*TASK DESCRIPTION:* Among the lines below, copy exactly those from the one with "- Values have" through the one with "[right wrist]", counting both ends.

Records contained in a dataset
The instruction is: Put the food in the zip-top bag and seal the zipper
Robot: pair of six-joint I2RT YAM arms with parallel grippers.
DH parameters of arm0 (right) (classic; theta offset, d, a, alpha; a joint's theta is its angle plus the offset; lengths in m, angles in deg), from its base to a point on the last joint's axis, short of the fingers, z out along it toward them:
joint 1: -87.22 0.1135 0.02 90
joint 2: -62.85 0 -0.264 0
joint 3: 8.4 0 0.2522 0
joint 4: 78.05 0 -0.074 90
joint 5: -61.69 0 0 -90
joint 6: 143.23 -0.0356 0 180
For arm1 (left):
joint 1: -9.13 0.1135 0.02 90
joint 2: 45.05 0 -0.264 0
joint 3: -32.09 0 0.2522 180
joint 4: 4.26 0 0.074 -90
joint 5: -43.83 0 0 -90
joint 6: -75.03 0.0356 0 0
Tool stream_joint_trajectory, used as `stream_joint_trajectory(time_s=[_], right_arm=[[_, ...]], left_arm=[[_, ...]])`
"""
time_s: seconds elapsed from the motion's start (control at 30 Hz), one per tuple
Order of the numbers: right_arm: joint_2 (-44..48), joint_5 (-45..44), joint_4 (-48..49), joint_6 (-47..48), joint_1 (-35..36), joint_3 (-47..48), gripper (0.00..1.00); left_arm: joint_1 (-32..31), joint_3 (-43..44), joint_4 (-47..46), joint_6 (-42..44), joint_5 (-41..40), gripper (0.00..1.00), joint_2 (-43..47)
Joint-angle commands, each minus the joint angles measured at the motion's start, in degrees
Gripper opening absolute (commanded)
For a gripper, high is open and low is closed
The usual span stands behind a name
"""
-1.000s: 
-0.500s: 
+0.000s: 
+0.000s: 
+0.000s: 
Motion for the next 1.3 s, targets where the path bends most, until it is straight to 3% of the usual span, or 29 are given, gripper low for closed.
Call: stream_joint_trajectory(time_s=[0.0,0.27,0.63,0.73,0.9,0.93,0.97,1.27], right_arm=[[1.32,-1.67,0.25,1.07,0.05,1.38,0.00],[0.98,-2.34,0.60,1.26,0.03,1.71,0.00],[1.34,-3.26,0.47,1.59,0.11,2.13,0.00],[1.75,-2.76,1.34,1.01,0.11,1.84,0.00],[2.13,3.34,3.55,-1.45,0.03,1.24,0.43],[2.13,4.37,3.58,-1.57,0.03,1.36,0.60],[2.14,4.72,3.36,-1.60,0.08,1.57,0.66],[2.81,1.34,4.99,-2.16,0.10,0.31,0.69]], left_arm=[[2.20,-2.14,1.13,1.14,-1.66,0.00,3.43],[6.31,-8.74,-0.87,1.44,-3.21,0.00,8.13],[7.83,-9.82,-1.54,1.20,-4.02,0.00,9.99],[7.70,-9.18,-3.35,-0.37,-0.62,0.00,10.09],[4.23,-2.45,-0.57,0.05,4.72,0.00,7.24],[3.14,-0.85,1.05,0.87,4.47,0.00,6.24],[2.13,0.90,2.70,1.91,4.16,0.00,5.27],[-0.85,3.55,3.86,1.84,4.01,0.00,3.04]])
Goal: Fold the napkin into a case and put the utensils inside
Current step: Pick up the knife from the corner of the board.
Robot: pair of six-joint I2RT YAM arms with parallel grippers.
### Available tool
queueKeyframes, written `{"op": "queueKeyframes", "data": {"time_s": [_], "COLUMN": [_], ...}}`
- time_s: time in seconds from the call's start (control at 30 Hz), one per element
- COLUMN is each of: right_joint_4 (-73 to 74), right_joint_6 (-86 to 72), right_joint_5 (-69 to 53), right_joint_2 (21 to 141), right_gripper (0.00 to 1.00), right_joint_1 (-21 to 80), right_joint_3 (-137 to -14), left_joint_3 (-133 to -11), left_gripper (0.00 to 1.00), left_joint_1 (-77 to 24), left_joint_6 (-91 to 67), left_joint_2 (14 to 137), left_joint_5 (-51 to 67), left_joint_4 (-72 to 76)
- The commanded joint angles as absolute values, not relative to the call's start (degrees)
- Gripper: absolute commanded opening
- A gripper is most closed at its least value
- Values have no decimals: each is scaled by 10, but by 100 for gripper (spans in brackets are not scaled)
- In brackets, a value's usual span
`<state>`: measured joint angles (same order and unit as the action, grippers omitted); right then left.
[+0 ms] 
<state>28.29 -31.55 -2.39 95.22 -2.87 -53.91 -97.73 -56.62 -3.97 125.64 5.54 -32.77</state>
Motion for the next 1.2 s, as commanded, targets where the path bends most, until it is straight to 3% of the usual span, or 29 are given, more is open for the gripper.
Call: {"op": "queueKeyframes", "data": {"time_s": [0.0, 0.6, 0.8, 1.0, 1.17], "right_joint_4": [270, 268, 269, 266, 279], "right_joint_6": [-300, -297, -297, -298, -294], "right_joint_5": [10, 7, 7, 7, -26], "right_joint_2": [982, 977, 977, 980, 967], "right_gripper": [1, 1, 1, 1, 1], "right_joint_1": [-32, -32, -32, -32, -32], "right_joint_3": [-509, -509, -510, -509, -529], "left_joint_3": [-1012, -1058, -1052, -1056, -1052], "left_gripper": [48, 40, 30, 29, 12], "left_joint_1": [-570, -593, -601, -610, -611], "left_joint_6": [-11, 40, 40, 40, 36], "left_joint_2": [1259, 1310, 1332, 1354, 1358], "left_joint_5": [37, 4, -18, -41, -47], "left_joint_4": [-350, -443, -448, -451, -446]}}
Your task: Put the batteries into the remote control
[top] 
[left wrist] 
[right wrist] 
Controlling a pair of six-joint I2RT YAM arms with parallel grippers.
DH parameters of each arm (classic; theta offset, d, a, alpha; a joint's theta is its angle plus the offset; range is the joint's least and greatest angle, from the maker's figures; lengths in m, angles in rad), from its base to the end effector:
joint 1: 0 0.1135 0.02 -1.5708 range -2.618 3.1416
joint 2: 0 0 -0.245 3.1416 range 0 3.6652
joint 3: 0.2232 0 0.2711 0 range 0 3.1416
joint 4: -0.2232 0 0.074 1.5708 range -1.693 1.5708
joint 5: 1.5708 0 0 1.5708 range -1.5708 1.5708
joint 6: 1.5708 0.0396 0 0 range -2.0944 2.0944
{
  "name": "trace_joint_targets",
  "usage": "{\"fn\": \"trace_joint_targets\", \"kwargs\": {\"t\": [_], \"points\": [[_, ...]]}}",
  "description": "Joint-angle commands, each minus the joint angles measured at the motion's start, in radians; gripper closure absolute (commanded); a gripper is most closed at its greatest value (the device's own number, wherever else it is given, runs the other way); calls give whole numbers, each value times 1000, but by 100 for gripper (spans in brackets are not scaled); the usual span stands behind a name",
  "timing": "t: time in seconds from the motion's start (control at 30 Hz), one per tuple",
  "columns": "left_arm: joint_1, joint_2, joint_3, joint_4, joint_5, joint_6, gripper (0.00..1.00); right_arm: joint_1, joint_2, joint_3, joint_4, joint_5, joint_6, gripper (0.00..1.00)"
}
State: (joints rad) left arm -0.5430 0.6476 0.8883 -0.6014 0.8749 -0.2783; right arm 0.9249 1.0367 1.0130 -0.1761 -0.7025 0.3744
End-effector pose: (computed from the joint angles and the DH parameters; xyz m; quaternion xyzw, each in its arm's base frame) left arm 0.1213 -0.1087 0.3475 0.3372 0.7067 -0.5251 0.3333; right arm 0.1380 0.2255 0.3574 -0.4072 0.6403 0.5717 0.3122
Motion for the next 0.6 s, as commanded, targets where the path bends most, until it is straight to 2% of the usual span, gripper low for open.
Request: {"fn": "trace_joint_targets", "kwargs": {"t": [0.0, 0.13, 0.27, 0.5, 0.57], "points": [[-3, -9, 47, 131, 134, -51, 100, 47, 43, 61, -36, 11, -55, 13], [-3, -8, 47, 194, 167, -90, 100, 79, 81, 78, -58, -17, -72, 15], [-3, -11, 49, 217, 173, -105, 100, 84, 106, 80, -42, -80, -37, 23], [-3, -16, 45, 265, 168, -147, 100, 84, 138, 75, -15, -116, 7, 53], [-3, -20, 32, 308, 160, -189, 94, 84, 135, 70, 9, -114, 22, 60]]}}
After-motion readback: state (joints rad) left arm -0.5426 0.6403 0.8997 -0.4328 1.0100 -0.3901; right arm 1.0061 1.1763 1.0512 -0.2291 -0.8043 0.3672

*ANSWER AREA:*
- Values have no decimals: each is scaled by 10, but by 100 for gripper (spans in brackets are not scaled)
- In brackets, a value's usual span
`<state>`: measured joint angles (same order and unit as the action, grippers omitted); right then left.
[+0 ms] 
<state>28.29 -31.55 -2.39 95.22 -2.87 -53.91 -97.73 -56.62 -3.97 125.64 5.54 -32.77</state>
Motion for the next 1.2 s, as commanded, targets where the path bends most, until it is straight to 3% of the usual span, or 29 are given, more is open for the gripper.
Call: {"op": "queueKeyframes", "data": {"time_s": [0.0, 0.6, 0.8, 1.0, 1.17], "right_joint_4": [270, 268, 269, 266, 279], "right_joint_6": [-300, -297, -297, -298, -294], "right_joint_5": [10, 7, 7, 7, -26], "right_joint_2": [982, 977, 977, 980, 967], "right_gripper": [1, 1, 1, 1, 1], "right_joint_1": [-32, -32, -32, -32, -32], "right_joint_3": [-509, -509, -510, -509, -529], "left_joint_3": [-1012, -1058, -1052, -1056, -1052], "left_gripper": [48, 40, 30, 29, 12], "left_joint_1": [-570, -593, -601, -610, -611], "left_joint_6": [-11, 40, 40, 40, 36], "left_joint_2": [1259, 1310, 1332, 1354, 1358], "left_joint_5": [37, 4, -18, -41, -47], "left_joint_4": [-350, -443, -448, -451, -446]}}
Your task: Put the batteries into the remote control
[top] 
[left wrist] 
[right wrist] 

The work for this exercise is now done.